She soon gave up trying to convince them and stared silently at us over the bear’s shoulder, her face projecting strength. Don’t be afraid, she seemed to telegraph. We’ll survive this, too.
I worried not all of us would survive even the trip to the top of the tower. Turning around, I tried to see who it was that had been shot. Amidst the tight-packed group behind me, Bronwyn was carrying someone limp in her arms—Miss Avocet, I think—and then a meaty hand smacked me in the head.
“Face forward or lose a kneecap,” growled my guard.
Finally we came to the top of the tower and its very last door. In the hallway beyond, pale daylight shone on the curving wall. There was an open deck above us, a fact I filed away for future reference.
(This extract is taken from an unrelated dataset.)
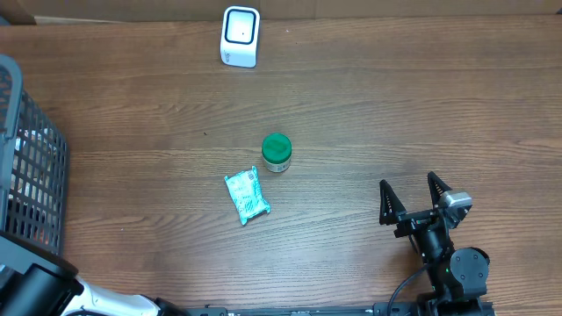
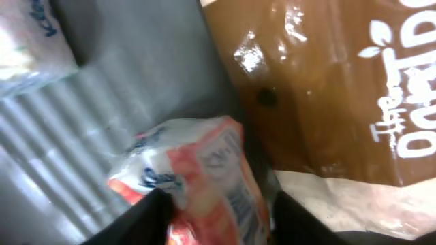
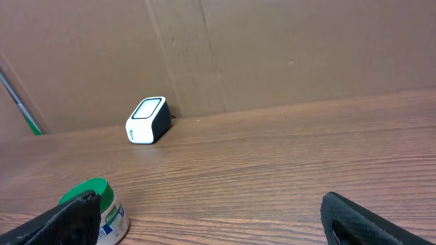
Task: Scan the item barcode
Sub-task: 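Reach the left gripper into the basket toward the orange Kleenex pack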
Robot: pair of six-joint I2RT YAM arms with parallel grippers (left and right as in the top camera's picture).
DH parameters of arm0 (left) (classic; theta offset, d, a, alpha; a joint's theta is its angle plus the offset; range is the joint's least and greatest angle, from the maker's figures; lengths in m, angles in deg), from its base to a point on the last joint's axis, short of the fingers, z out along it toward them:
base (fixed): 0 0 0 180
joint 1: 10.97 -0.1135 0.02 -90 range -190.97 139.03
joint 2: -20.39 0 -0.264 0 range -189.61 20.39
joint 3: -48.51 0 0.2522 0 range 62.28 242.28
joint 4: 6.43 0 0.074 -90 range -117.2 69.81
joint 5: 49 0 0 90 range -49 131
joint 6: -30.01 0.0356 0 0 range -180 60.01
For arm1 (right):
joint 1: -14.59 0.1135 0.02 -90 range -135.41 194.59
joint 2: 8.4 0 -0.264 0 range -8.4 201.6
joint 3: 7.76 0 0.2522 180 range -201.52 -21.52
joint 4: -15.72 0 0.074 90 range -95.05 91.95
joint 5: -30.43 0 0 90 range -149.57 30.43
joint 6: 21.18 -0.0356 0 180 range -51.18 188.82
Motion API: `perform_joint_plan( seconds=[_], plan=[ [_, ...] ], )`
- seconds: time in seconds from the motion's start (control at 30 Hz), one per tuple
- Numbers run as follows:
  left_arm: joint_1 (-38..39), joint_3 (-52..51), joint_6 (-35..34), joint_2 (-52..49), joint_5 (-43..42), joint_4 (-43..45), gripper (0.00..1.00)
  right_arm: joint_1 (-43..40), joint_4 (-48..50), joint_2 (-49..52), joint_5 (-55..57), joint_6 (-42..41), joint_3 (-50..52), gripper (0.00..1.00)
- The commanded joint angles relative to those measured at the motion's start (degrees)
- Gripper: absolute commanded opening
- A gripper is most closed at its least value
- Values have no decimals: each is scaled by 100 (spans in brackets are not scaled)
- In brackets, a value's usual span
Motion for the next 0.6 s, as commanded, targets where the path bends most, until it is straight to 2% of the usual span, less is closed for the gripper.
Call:
perform_joint_plan(
  seconds=[0.0, 0.03, 0.07, 0.1, 0.27, 0.43, 0.57],
  plan=[
    [-35, -164, 39, -7, -59, 48, 26, 26, 26, -35, 70, 22, 59, 100],
    [-33, -164, 39, -7, -59, 48, 20, 26, 26, -33, 70, 22, 59, 100],
    [-31, -164, 39, -7, -59, 37, 6, 26, 26, -35, 70, 22, 59, 100],
    [-31, -160, 44, -7, -57, 17, 4, 26, 26, -35, 70, 22, 59, 100],
    [-31, 168, 46, 50, -59, -415, 4, 26, 26, -35, 70, 22, 59, 100],
    [26, 1325, 37, 579, -138, -1294, 4, 26, 26, -35, 70, 22, 59, 100],
    [118, 2234, -94, 1357, -881, -1665, 4, 26, 26, -35, 72, 22, 59, 100]
  ],
)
Caul stood beaming before the door. “Perplexus!” he called. “Signor Anomalous—yes, there in the back! Since I owe this discovery in part to your expeditions and hard work—credit where credit is due!—I think you should do the honors and open the door.”
“Come now, we’ve no time for ceremony,” said Bentham. “We’ve left your compound unguarded …”
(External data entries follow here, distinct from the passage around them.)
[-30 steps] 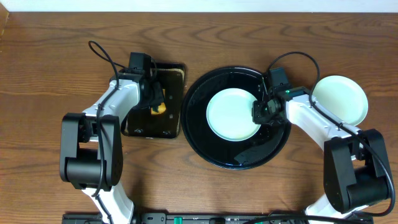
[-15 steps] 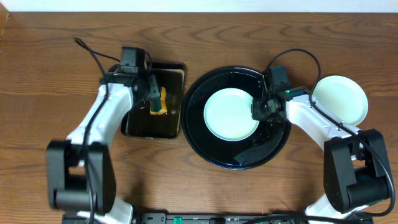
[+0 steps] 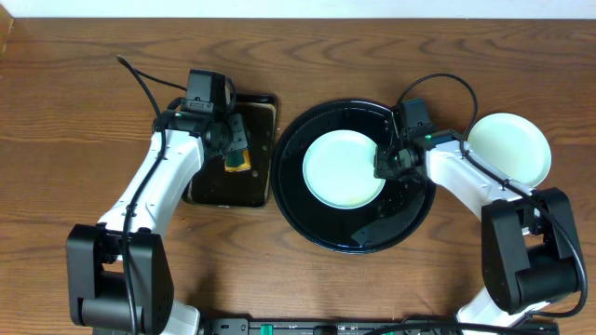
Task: Clean dirty plates on tray and stack at the side
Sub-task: 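Lower the sponge into the black rectangular tray and release it, then lift the blue plate with the right gripper and carry it right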
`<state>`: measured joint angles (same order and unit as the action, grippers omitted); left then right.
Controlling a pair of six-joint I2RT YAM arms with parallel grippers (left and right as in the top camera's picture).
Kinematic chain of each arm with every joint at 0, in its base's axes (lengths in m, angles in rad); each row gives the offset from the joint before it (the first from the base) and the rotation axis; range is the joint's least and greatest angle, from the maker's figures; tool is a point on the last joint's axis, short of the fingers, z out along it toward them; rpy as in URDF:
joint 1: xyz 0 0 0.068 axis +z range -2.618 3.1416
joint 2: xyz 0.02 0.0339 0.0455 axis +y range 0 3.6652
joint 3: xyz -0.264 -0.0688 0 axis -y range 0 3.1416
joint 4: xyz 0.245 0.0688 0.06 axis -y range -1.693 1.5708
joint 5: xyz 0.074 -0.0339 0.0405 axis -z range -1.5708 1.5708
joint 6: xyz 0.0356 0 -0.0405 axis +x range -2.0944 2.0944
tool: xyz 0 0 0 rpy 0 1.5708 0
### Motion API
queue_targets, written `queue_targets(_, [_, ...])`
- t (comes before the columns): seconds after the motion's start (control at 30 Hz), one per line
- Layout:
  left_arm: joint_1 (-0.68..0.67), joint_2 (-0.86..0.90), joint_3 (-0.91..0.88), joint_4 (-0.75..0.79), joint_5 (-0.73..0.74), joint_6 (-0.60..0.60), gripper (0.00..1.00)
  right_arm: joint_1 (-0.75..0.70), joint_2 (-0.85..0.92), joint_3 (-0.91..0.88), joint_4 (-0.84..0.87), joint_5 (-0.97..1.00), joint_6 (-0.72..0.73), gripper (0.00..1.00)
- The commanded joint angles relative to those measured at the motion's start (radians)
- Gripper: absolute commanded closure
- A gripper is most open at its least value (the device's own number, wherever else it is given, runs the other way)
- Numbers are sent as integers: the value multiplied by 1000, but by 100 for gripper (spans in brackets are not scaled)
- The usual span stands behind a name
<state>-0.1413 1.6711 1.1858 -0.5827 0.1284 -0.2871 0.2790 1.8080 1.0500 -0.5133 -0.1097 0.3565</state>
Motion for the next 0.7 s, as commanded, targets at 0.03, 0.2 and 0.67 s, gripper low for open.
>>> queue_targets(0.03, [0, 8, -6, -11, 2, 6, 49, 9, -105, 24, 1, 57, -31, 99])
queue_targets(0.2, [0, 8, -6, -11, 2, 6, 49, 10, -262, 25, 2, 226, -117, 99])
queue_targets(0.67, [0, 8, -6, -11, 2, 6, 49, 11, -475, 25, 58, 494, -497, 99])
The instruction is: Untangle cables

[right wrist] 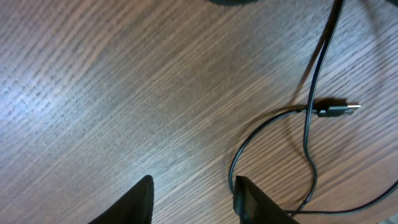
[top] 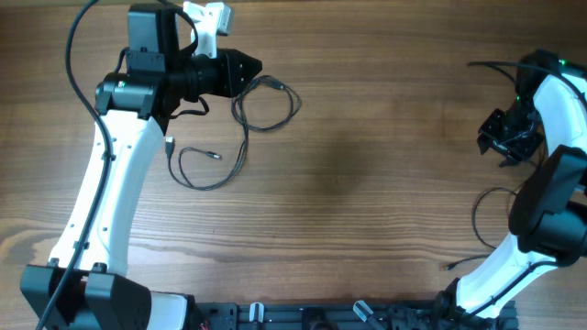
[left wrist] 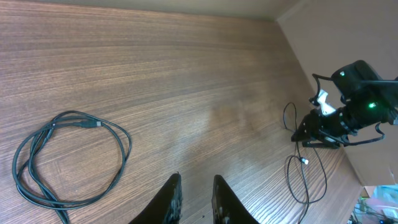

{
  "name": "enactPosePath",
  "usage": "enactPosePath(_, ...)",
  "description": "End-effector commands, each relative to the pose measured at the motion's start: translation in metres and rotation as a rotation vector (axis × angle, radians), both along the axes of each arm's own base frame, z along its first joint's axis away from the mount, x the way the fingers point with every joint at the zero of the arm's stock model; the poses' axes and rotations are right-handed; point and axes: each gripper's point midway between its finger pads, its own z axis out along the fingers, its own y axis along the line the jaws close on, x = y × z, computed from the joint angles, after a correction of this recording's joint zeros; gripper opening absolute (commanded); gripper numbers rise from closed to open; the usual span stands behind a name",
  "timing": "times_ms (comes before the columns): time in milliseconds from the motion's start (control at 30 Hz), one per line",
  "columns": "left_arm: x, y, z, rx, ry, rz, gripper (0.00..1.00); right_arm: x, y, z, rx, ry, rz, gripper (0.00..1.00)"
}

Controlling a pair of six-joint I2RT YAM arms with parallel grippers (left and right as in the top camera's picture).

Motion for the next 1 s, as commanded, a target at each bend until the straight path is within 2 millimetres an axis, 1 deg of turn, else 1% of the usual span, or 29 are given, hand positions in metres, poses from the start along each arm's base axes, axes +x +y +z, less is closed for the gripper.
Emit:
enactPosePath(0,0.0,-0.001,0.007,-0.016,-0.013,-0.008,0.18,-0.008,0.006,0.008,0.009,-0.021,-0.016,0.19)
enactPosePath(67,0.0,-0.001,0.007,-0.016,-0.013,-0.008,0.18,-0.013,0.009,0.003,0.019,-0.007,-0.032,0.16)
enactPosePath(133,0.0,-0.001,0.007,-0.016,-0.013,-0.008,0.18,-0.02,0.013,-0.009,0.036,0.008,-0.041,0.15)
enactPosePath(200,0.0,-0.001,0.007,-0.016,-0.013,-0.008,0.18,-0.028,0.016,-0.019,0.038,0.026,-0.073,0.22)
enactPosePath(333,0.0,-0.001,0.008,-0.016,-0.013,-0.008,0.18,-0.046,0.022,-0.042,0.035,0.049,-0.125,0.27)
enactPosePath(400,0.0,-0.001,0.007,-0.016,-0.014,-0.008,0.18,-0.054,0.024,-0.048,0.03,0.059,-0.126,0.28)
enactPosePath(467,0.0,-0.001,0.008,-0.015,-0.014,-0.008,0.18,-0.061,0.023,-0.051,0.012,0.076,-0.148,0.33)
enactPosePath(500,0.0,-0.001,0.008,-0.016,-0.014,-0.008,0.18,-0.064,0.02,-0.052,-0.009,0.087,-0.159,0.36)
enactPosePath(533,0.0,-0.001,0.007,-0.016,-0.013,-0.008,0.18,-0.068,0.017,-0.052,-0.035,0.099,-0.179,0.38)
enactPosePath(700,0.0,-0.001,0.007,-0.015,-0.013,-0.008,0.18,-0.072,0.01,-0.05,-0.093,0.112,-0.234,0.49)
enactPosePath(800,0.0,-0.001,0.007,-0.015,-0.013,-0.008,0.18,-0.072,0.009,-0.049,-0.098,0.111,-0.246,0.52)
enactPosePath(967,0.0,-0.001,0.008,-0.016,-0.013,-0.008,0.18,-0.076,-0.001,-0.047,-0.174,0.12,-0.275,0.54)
“Don’t be such a ninny-willow,” Caul said. “This won’t take but a moment.”
One of the guards dragged Perplexus out of the crowd and up to the door. Since I’d last seen him, his hair and beard had turned alabaster white, his spine had curved, and deep wrinkles grooved his face. He’d spent too long away from his loop, and now his true age was beginning to catch up to him. Perplexus seemed about to open the door when he was struck by a fit of coughing. Once he’d regained his breath, he faced Caul, drew in a snorting lungful of air, and spat a glistening wad of phlegm onto his cloak.
“You are an ignorant pig!” Perplexus cried.
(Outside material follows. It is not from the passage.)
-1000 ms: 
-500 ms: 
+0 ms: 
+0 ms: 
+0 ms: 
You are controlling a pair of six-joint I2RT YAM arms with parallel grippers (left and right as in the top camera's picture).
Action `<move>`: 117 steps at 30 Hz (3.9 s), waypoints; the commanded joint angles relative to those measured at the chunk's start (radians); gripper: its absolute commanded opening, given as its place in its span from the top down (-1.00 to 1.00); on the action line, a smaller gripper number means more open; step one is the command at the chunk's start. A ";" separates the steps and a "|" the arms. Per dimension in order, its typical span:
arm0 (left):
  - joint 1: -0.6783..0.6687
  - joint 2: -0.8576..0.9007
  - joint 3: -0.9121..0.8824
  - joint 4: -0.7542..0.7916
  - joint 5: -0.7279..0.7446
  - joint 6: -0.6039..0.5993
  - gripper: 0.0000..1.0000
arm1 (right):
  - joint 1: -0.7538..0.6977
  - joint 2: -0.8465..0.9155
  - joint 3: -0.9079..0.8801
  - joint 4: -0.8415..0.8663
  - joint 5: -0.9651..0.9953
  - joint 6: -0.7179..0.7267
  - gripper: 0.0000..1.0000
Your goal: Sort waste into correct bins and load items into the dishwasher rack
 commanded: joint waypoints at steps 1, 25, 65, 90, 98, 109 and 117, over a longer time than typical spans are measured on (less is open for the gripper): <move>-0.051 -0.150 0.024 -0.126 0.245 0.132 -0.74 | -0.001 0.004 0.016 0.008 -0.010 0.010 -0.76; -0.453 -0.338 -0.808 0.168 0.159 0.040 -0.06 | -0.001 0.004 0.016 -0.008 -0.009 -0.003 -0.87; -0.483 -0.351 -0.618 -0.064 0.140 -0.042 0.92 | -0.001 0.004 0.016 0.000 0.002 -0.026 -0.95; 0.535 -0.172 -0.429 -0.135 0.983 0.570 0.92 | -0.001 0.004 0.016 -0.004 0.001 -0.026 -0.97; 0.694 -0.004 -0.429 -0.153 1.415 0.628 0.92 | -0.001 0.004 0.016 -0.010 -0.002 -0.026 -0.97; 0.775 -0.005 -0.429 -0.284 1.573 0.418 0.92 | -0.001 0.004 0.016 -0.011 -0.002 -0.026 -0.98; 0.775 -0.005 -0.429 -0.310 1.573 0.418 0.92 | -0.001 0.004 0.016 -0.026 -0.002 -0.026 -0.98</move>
Caul raised his pistol to Perplexus’s head and pulled the trigger. There were screams—“Jack, don’t!” Bentham shouted—and Perplexus threw up his hands and spun away, but the only sound the gun made was a dry click.
Caul opened the gun and peered into its chamber, then shrugged. “It’s an antique, like yourself,” he said to Perplexus, then used its barrel to flick the spittle from his jacket. “I suppose fate has intervened on your behalf. Just as well—I’d rather watch you turn to dust than bleed to death.”
He motioned for the guards to take him away. Perplexus, muttering oaths at Caul in Italian, was dragged back to the group.
Caul turned to the door. “Oh, to hell with it,” he muttered, and opened it. “Get in there, all of you!”
Inside was the same familiar gray-walled room, only this time its missing fourth wall extended into a long, dark corridor. With a few shoves from the guards, we were hurrying along it. The smooth walls became rough and uneven, then widened into a primitive, day-lit room. The room was made from rock and clay, and I might’ve called it a cave but for its approximately rectangular door and two windows. Someone had carved them, and this room, using tools to dig it out of soft rock.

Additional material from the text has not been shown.